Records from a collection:
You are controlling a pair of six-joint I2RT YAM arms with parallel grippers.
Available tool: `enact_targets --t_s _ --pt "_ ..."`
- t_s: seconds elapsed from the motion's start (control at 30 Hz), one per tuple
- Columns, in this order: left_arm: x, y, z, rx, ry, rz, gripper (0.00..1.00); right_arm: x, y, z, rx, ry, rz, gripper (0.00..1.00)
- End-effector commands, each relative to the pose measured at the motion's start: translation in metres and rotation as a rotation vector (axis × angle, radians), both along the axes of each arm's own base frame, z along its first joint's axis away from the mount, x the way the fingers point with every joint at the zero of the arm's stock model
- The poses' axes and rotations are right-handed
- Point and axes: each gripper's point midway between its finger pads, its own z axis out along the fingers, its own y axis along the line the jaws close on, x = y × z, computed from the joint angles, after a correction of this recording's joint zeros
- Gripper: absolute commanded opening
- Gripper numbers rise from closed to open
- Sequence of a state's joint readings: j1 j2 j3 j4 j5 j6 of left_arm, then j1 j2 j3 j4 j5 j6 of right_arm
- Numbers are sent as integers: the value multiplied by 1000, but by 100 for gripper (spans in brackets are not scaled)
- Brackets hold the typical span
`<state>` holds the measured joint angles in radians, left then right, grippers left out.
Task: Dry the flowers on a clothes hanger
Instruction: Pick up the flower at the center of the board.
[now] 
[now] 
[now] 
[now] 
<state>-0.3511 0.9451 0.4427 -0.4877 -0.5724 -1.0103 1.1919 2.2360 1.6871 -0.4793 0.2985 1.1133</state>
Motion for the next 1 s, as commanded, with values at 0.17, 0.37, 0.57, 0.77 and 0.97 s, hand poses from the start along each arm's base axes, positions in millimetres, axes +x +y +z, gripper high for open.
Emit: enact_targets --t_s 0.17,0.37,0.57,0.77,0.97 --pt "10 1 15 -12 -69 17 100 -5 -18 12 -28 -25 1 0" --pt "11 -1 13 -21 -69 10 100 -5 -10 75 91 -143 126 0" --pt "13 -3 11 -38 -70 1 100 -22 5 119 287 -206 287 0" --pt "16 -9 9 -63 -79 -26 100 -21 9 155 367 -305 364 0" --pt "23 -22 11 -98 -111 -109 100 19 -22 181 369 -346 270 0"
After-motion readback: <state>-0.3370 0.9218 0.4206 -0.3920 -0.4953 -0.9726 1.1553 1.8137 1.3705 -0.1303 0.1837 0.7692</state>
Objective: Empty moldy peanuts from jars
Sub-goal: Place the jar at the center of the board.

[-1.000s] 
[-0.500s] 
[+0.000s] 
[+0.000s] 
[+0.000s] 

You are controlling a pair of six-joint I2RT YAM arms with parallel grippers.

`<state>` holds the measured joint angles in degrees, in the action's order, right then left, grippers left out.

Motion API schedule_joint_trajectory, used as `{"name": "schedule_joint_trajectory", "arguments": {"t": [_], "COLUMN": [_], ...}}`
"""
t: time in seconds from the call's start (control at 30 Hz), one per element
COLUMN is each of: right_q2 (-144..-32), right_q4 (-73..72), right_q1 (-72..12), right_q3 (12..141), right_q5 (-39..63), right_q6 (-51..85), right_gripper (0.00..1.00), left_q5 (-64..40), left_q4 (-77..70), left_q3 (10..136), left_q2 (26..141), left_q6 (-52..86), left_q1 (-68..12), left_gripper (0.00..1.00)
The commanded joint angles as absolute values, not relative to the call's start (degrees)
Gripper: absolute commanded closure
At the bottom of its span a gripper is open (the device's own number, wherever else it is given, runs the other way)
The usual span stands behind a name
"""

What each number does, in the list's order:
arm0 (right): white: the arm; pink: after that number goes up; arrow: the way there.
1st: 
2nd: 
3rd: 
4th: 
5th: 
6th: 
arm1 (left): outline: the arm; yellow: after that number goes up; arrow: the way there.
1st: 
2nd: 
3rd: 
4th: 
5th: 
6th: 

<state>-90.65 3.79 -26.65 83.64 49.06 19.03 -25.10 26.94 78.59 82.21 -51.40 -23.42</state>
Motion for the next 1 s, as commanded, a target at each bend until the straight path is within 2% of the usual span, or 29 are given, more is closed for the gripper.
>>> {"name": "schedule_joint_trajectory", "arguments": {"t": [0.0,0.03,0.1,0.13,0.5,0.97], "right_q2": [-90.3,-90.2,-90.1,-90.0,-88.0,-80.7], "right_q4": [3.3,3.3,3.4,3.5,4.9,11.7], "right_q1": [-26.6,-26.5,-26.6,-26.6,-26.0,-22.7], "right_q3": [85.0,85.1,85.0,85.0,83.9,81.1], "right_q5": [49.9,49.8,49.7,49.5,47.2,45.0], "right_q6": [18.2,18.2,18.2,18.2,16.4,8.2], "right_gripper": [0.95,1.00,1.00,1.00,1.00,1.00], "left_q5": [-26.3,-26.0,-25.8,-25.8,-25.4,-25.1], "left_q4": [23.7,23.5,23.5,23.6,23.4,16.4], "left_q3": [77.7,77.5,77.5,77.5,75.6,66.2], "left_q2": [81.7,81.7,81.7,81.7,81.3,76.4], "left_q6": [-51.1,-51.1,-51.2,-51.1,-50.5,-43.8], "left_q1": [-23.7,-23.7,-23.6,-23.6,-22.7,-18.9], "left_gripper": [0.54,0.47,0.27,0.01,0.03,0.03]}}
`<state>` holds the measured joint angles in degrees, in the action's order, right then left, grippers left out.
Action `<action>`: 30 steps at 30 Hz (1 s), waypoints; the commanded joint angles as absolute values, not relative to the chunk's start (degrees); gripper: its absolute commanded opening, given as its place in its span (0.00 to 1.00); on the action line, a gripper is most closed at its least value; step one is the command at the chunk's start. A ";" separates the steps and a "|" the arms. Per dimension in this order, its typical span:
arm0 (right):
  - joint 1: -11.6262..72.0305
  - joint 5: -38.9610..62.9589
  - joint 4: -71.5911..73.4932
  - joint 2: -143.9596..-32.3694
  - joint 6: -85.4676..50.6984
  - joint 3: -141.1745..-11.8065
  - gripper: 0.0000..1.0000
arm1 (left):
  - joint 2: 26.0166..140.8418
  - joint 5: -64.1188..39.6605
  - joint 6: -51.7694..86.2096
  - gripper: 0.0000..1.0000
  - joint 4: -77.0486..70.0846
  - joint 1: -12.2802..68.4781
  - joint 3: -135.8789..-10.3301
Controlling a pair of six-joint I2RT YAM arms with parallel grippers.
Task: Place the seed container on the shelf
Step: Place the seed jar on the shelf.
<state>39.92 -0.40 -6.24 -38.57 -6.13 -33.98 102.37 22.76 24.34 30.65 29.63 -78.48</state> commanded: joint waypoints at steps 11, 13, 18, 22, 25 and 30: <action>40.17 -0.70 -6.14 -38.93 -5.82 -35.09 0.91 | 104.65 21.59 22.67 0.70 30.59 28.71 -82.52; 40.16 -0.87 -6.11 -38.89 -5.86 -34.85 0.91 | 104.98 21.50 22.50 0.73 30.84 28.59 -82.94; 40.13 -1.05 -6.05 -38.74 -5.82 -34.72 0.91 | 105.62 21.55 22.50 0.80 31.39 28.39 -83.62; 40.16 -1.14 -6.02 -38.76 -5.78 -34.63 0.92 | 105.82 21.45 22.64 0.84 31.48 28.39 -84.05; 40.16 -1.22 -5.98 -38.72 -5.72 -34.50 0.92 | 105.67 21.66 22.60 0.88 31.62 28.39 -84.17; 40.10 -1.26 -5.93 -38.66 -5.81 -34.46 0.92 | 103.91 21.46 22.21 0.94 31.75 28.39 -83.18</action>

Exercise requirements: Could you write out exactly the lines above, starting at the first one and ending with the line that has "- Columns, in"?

Completed exercise:
You are controlling a pair of six-joint I2RT YAM arms with parallel grippers.
Available tool: `enact_targets --t_s _ --pt "_ ..."`
- t_s: seconds elapsed from the motion's start (control at 30 Hz), one per tuple
- Columns, in this order: left_arm: x, y, z, rx, ry, rz, gripper (0.00..1.00); right_arm: x, y, z, rx, ry, rz, gripper (0.00..1.00)

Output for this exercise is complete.